Our CircleCI instance runs the tests and deploys docker containers to our public GCP hosted container registry:

If the tests pass images are built and tagged with the following tags:

  • The name of the branch (branch name tags will be mutated to track passing CI builds from the branch)
  • The full commit sha of the passing build
  • The names of any commit tags (or a unique abbreviated commit sha if there isn't one)

This means that the latest main version can be found at:

europe-west2-docker.pkg.dev/swirrl-devops-infrastructure-1/public/datahost-ld-openapi:main

Prerequisites

  • JDK 17+
  • hurl for HTTP tests

Dev

Start a REPL and from the user namespace first run:

(dev)

Then use (start) and (reset) to start and restart the service from the REPL.

reset will also reload changed namespaces.

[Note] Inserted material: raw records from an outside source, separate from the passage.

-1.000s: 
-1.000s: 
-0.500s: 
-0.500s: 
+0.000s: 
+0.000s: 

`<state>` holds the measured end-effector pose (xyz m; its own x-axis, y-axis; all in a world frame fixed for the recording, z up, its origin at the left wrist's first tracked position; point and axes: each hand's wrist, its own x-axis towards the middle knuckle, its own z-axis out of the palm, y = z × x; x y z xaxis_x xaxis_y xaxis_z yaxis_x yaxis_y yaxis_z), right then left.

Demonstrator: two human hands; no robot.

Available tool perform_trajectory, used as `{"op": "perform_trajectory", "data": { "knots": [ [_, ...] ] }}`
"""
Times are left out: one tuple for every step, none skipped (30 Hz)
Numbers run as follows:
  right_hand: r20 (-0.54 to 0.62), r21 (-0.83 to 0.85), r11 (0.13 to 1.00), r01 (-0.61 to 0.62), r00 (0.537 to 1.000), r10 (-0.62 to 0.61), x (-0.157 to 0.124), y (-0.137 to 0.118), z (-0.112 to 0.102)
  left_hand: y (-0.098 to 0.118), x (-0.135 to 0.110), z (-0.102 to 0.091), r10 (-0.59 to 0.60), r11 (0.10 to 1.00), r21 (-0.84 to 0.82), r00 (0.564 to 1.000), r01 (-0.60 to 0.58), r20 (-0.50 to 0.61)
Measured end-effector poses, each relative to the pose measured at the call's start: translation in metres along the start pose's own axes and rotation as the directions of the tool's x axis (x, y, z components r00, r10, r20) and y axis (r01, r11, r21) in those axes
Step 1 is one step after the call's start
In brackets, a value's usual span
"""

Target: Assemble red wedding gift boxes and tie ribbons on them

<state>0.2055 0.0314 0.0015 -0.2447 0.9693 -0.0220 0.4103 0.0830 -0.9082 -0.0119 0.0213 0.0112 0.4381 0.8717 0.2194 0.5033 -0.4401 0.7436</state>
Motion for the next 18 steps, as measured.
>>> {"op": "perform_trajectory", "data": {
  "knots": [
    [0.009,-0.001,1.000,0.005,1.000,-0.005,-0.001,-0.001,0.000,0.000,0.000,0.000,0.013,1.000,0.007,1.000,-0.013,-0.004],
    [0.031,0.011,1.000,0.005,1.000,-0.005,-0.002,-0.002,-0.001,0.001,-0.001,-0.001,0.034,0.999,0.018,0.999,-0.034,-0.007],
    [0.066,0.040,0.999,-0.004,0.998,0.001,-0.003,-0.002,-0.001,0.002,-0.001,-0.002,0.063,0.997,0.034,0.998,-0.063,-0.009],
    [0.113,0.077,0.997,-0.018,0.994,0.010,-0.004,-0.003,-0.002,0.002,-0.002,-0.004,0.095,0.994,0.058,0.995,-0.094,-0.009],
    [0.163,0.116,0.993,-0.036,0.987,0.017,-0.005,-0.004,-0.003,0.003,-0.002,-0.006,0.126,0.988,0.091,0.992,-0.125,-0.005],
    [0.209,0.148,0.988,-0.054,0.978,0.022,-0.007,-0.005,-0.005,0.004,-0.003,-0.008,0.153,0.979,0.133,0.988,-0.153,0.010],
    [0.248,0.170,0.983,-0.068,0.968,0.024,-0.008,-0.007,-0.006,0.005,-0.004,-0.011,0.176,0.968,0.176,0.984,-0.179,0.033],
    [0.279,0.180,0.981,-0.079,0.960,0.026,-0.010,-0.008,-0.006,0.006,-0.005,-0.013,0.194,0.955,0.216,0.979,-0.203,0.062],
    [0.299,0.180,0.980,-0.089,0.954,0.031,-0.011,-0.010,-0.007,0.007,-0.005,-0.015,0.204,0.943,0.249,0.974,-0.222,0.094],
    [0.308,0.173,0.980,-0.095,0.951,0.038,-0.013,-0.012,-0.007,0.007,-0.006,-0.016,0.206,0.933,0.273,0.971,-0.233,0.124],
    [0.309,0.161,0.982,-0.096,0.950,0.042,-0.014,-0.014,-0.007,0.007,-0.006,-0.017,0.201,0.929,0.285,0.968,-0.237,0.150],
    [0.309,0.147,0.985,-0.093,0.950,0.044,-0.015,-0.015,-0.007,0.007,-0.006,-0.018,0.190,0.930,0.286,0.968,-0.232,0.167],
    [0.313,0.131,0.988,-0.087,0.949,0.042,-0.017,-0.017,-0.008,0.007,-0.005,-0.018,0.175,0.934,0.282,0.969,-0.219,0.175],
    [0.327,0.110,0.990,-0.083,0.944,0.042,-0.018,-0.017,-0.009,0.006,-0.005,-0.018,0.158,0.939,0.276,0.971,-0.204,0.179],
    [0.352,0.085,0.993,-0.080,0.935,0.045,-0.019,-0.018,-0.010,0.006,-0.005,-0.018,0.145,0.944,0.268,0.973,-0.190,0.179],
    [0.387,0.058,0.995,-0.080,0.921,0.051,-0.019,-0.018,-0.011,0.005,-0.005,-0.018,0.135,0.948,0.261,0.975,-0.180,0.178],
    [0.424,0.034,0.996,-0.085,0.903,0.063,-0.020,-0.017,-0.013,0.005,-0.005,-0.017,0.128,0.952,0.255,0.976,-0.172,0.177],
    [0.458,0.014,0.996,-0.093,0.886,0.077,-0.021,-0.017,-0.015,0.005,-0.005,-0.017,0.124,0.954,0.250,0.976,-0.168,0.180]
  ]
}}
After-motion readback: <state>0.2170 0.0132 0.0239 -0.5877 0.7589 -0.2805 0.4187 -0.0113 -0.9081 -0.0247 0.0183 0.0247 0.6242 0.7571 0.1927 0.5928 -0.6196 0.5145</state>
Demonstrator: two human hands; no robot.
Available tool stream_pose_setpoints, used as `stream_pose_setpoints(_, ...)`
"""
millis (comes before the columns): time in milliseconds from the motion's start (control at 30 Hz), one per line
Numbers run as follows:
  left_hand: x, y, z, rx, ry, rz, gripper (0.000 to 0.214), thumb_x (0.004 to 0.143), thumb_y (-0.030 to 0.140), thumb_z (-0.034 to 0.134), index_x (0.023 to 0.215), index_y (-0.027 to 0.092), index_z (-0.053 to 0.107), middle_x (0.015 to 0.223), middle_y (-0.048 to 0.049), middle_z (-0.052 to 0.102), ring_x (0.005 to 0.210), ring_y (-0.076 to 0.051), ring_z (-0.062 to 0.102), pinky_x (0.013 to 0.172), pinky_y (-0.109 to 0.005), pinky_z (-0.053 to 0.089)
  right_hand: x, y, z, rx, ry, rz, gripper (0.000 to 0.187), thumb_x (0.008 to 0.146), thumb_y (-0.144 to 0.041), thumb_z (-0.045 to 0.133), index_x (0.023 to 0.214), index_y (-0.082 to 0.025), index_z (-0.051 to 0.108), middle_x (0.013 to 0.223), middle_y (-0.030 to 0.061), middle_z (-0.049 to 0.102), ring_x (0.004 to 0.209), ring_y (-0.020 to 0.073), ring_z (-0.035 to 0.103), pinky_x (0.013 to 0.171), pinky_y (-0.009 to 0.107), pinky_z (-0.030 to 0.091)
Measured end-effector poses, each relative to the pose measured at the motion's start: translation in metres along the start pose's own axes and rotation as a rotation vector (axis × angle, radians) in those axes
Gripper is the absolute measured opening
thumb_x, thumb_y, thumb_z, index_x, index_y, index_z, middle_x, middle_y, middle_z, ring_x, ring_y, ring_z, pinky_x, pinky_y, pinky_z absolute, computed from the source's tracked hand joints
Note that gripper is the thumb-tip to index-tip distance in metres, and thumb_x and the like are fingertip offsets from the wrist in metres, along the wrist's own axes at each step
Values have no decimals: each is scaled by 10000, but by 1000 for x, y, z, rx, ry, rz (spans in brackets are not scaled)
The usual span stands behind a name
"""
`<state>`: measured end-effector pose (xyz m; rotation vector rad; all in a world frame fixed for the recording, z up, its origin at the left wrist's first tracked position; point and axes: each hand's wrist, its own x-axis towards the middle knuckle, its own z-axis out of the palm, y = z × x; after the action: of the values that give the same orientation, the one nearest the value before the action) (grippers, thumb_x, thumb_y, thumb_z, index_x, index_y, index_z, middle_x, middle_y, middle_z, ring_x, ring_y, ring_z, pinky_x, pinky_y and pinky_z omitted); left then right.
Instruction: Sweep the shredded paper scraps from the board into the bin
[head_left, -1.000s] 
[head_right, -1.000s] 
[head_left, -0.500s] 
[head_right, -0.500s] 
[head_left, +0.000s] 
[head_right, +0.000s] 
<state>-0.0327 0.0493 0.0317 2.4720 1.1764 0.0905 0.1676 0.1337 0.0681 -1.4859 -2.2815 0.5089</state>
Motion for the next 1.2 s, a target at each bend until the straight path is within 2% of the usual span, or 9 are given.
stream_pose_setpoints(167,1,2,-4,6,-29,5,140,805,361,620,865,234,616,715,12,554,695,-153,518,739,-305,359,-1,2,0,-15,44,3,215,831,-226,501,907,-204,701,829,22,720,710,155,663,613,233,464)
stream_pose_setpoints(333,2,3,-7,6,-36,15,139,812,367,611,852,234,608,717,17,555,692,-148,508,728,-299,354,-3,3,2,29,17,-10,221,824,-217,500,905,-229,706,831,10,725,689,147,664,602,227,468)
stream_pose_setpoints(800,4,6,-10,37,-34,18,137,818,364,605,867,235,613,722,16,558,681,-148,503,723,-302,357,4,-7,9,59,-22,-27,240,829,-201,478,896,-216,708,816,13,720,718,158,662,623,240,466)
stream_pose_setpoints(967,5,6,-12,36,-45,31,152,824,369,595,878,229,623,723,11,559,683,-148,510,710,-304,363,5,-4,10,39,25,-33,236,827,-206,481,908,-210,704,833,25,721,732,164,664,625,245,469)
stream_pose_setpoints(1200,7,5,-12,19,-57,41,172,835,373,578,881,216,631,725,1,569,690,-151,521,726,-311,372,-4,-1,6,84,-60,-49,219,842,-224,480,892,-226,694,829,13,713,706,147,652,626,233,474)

To run all the tests, from this directory run:

$ ./bin/kaocha

To exclude the hurl integration tests you can run:

$ ./bin/kaocha --skip-meta hurl

Basic Auth

To turn on basic authentication in any environment, include the :auth/basic profile, E.G.,

$ clojure -X:auth/basic:dev

If you are deploying a live instance you can generate a hashed password for storing in google secrets manager by running:

clojure -X:hash/password :password \"the-password\"

License

Copyright © 2023 TPXimpact Ltd

Distributed under the Eclipse Public License version 1.0.